▼▼▼

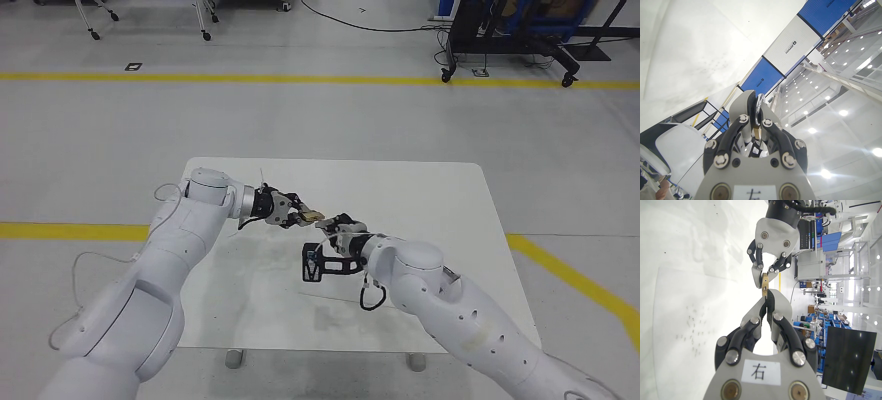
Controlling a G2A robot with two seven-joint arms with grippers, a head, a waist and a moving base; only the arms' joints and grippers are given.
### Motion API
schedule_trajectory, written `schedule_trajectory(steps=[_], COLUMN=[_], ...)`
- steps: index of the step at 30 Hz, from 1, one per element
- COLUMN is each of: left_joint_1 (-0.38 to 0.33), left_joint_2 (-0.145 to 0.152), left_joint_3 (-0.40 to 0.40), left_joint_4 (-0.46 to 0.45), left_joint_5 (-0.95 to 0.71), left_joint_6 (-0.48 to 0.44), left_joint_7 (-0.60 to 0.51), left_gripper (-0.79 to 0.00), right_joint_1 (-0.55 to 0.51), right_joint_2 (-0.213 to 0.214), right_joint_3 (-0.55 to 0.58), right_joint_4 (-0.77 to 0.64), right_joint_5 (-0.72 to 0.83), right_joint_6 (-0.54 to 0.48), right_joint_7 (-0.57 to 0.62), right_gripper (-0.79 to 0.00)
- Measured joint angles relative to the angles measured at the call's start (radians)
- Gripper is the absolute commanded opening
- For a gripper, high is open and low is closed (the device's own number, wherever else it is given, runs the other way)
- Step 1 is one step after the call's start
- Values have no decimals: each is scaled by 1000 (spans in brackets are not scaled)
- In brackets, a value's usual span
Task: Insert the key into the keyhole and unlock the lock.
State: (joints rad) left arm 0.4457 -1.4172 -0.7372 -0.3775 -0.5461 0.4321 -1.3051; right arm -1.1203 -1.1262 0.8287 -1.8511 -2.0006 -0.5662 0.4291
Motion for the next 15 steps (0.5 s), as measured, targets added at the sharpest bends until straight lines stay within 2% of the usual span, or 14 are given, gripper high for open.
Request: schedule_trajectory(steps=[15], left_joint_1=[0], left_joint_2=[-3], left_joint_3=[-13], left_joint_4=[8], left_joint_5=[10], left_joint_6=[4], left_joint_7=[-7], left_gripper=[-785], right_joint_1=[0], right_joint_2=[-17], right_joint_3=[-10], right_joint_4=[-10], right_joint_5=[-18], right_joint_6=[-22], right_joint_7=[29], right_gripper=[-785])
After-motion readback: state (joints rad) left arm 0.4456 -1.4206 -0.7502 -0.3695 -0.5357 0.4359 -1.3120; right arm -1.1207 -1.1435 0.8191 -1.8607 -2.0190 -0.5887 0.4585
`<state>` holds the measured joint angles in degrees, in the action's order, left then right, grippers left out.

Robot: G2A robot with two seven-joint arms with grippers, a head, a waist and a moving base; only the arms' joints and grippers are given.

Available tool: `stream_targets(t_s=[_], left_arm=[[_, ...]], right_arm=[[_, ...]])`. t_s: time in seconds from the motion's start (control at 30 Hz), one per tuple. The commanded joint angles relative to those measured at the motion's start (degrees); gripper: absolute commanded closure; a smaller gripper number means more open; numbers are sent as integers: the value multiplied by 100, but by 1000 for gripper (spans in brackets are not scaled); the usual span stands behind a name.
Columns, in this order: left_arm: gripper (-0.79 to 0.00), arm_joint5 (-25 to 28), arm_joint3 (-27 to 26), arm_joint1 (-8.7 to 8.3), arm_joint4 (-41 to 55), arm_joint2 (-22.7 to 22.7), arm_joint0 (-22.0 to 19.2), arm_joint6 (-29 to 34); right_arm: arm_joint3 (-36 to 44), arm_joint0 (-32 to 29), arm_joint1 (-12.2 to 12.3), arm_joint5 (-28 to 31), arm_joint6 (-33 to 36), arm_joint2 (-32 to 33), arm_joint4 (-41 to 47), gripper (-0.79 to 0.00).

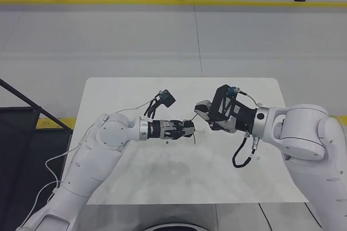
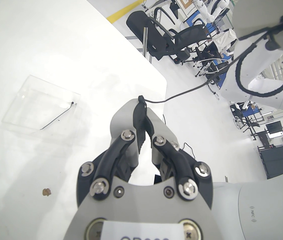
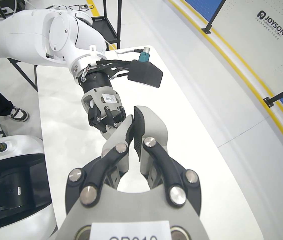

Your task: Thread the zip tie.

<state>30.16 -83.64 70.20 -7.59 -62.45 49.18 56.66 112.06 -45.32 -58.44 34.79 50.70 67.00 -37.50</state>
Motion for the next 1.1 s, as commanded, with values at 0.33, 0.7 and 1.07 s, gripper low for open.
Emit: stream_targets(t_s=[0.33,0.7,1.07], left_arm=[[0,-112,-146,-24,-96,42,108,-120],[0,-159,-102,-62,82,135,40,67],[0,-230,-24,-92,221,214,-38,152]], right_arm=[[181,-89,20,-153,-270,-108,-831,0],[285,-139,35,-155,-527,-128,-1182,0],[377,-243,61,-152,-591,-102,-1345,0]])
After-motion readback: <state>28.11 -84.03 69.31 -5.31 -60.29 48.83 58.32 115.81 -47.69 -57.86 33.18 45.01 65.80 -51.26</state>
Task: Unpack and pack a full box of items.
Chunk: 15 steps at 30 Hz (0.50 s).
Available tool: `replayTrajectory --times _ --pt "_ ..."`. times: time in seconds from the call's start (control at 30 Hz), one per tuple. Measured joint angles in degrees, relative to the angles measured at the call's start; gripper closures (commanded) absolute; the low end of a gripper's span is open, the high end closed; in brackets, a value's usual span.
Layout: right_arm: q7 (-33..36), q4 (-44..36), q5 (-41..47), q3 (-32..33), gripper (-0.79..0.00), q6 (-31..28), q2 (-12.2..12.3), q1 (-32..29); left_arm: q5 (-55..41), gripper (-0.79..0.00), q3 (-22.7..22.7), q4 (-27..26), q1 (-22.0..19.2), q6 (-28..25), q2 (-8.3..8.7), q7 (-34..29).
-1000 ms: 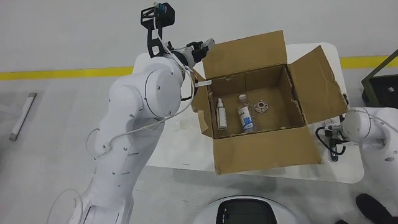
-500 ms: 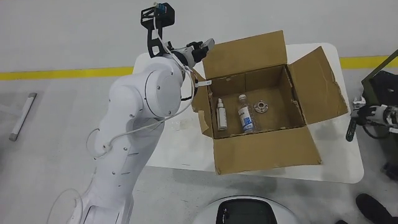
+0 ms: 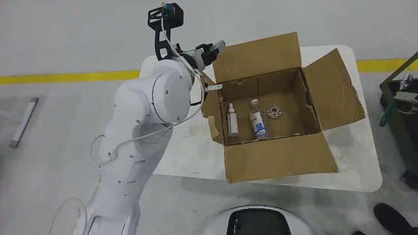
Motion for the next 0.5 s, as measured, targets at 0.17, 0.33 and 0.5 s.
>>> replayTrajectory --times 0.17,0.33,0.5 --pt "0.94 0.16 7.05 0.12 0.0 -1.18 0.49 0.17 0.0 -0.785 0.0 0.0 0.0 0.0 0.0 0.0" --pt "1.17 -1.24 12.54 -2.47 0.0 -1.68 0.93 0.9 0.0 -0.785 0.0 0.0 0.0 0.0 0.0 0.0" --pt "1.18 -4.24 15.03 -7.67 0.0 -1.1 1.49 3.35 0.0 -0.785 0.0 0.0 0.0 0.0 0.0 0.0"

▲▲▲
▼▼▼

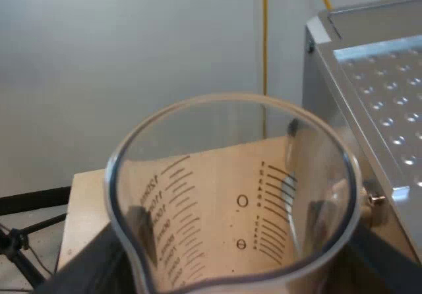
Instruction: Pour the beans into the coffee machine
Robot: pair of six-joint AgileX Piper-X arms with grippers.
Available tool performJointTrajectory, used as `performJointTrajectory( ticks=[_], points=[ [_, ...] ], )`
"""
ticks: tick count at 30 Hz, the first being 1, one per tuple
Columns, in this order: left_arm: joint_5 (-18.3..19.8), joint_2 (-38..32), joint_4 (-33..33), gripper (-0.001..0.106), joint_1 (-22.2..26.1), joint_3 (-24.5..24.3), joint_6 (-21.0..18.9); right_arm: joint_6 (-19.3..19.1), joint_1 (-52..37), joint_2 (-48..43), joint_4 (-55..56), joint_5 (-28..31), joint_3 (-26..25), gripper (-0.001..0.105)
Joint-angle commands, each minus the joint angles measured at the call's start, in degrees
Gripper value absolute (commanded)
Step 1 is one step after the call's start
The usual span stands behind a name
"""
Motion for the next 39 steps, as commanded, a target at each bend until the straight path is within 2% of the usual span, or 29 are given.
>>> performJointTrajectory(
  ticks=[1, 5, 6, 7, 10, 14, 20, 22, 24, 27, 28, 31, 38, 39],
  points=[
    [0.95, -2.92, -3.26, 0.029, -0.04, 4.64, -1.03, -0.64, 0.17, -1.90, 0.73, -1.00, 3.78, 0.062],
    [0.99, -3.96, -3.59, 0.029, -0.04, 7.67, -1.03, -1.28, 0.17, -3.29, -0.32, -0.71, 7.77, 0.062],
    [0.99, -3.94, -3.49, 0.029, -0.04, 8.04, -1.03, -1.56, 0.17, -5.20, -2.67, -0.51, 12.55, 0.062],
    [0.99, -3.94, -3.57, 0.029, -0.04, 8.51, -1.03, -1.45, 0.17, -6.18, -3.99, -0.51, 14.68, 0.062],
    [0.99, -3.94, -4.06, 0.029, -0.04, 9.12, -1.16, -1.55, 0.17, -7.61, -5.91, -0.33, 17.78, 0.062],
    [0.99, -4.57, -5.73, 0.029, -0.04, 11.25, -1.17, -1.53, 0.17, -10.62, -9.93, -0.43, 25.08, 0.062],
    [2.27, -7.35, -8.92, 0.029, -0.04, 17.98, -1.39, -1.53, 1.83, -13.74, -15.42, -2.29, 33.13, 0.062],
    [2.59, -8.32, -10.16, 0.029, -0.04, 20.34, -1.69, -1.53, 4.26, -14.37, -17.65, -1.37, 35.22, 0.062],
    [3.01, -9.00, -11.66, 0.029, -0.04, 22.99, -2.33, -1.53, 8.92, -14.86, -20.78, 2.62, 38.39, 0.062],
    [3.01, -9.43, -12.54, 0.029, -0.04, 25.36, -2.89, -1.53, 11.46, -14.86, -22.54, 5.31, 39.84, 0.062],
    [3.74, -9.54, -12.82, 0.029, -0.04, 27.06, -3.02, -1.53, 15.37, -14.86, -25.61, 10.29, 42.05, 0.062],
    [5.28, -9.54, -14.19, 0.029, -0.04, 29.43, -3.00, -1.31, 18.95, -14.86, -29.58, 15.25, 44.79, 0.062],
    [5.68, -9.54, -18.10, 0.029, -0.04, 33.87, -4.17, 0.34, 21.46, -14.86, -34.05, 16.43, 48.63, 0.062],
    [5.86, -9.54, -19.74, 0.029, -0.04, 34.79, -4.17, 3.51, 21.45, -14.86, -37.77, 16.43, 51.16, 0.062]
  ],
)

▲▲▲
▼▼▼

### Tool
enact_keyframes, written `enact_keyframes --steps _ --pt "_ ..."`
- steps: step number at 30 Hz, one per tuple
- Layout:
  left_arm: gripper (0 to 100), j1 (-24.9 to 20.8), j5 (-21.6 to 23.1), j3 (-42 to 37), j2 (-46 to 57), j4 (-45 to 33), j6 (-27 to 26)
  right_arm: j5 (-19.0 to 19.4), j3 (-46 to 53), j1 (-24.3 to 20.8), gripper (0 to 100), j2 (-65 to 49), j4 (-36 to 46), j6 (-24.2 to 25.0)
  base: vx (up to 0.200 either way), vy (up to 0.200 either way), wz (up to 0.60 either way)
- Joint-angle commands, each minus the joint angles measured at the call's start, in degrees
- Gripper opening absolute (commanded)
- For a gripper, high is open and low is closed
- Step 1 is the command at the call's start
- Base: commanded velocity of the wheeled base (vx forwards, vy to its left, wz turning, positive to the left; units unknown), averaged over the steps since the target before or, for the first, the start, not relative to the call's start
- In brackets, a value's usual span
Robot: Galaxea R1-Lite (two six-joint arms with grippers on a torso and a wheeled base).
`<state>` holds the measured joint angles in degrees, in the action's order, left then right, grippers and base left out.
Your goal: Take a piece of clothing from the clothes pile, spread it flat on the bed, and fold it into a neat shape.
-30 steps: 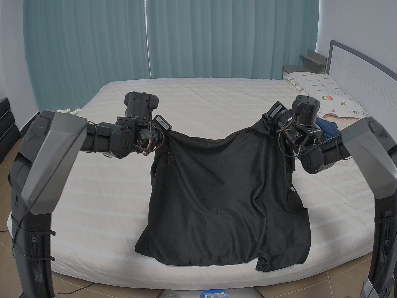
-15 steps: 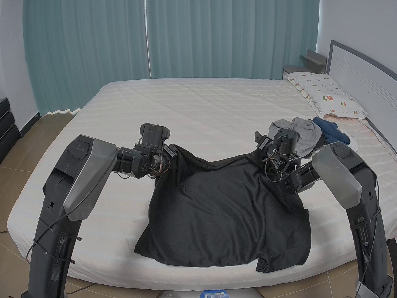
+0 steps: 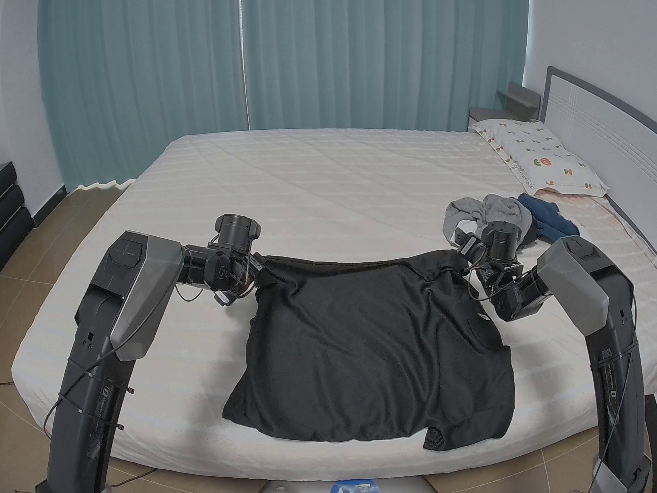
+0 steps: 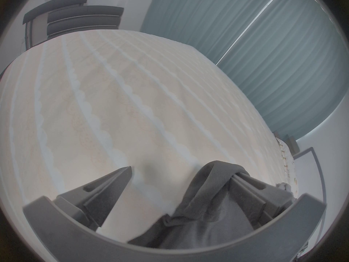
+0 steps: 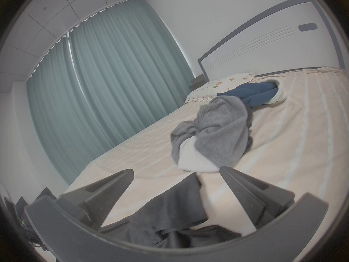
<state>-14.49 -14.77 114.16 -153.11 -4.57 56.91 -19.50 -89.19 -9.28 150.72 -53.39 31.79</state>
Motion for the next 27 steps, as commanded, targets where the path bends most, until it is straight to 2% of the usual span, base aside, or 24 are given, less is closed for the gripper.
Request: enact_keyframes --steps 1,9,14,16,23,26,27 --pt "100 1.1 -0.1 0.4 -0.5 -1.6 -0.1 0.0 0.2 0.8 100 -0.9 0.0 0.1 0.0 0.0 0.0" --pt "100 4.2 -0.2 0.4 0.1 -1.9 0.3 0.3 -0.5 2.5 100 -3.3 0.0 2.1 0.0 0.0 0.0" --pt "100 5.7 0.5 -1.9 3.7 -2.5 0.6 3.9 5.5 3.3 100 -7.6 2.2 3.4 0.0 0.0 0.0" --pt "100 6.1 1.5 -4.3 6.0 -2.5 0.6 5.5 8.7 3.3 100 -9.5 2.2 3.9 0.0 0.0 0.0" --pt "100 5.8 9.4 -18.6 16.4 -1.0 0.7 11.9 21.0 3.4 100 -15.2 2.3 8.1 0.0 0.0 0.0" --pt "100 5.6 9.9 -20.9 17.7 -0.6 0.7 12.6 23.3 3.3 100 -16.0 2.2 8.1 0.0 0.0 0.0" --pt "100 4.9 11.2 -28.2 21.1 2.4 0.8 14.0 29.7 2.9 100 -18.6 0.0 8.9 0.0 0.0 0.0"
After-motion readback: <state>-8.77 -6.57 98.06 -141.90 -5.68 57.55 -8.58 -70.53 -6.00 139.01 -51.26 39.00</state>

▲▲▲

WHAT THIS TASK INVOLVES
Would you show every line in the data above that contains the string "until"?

FINISHED TASK
Motion for the next 15 steps (0.5 s), as measured, targets added at the sharpest bends until straight lines stay within 2% of the usual span, or 14 are given, gripper high for open.
Motion for the next 39 steps, as commanded, a target at each bend until the straight path is within 2% of the usual span, or 29 are given.
Motion for the next 27 steps, as commanded, targets where the path bends most, until it is straight to 2% of the usual span, base aside, or 24 are given, less is closed for the gripper.

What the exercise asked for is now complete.